PROBLEM STATEMENT: Every line from the one containing "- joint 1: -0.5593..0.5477" through the end of the data is to be copied exactly, and nothing outside that range.
---
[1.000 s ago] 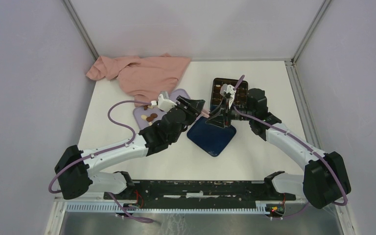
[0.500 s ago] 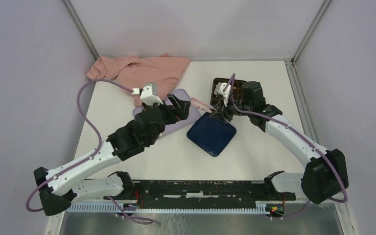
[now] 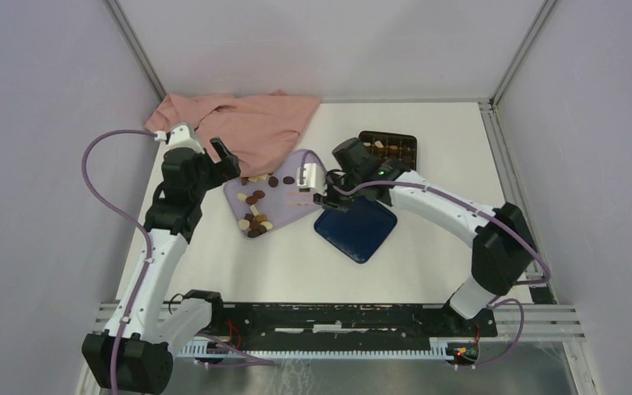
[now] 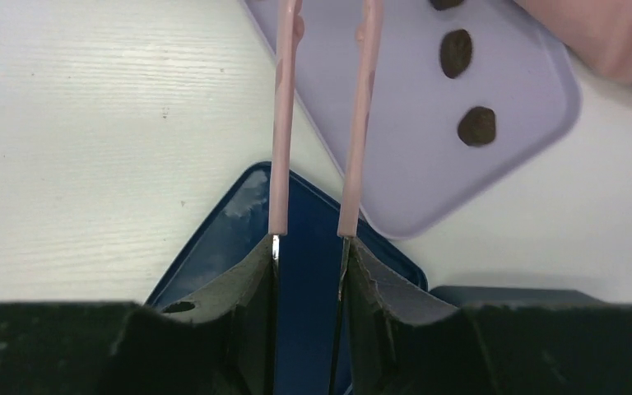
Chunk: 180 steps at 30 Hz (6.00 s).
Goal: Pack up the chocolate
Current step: Pick up the fake chocolate from the plate, then place the fake chocolate in the packing box.
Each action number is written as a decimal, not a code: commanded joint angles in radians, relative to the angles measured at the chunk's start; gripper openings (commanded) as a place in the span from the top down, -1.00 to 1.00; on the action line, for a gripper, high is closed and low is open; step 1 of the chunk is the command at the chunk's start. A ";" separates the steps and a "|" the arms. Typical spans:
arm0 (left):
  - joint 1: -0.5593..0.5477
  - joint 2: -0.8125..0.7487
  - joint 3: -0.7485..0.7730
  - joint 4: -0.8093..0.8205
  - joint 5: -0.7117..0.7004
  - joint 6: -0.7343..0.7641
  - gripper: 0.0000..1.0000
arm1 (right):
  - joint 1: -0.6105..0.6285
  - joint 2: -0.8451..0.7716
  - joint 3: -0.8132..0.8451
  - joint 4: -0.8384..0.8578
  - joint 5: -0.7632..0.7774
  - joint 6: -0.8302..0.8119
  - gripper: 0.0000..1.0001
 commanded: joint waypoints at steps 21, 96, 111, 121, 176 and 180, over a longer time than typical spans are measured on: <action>0.007 -0.101 -0.080 0.003 -0.113 0.191 -1.00 | 0.169 0.546 0.580 -0.213 0.170 0.005 0.23; 0.007 -0.096 -0.084 0.006 -0.094 0.191 -1.00 | 0.186 0.638 0.718 -0.222 0.227 0.088 0.76; 0.006 -0.117 -0.092 0.014 -0.100 0.191 -1.00 | 0.002 0.177 0.330 -0.182 0.080 0.002 0.80; 0.007 -0.092 -0.090 0.013 -0.089 0.196 -1.00 | -0.415 0.022 0.104 -0.227 -0.041 -0.050 0.76; 0.006 -0.096 -0.095 0.016 -0.073 0.197 -1.00 | -0.509 0.175 0.299 -0.339 -0.098 -0.111 0.30; 0.006 -0.096 -0.095 0.016 -0.074 0.197 -1.00 | -0.418 0.159 0.298 -0.316 -0.102 -0.115 0.29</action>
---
THE ANSWER:
  - joint 1: -0.5593..0.5477
  - joint 2: -0.8125..0.7487
  - joint 3: -0.7485..0.7730
  - joint 4: -0.8093..0.8205
  - joint 5: -0.7117..0.7004
  - joint 6: -0.7343..0.7641
  - gripper: 0.0000..1.0000
arm1 (right):
  - joint 1: -0.6105..0.6285
  - joint 2: -0.8451..0.7716
  - joint 3: -0.8132..0.8451
  - joint 4: -0.8384..0.8578
  - joint 5: -0.7632..0.7774
  - joint 6: -0.8302..0.8119
  - gripper: 0.0000..1.0001
 commanded: joint waypoints at steps 21, 96, 111, 121, 176 and 180, over a longer time than typical spans are measured on: <action>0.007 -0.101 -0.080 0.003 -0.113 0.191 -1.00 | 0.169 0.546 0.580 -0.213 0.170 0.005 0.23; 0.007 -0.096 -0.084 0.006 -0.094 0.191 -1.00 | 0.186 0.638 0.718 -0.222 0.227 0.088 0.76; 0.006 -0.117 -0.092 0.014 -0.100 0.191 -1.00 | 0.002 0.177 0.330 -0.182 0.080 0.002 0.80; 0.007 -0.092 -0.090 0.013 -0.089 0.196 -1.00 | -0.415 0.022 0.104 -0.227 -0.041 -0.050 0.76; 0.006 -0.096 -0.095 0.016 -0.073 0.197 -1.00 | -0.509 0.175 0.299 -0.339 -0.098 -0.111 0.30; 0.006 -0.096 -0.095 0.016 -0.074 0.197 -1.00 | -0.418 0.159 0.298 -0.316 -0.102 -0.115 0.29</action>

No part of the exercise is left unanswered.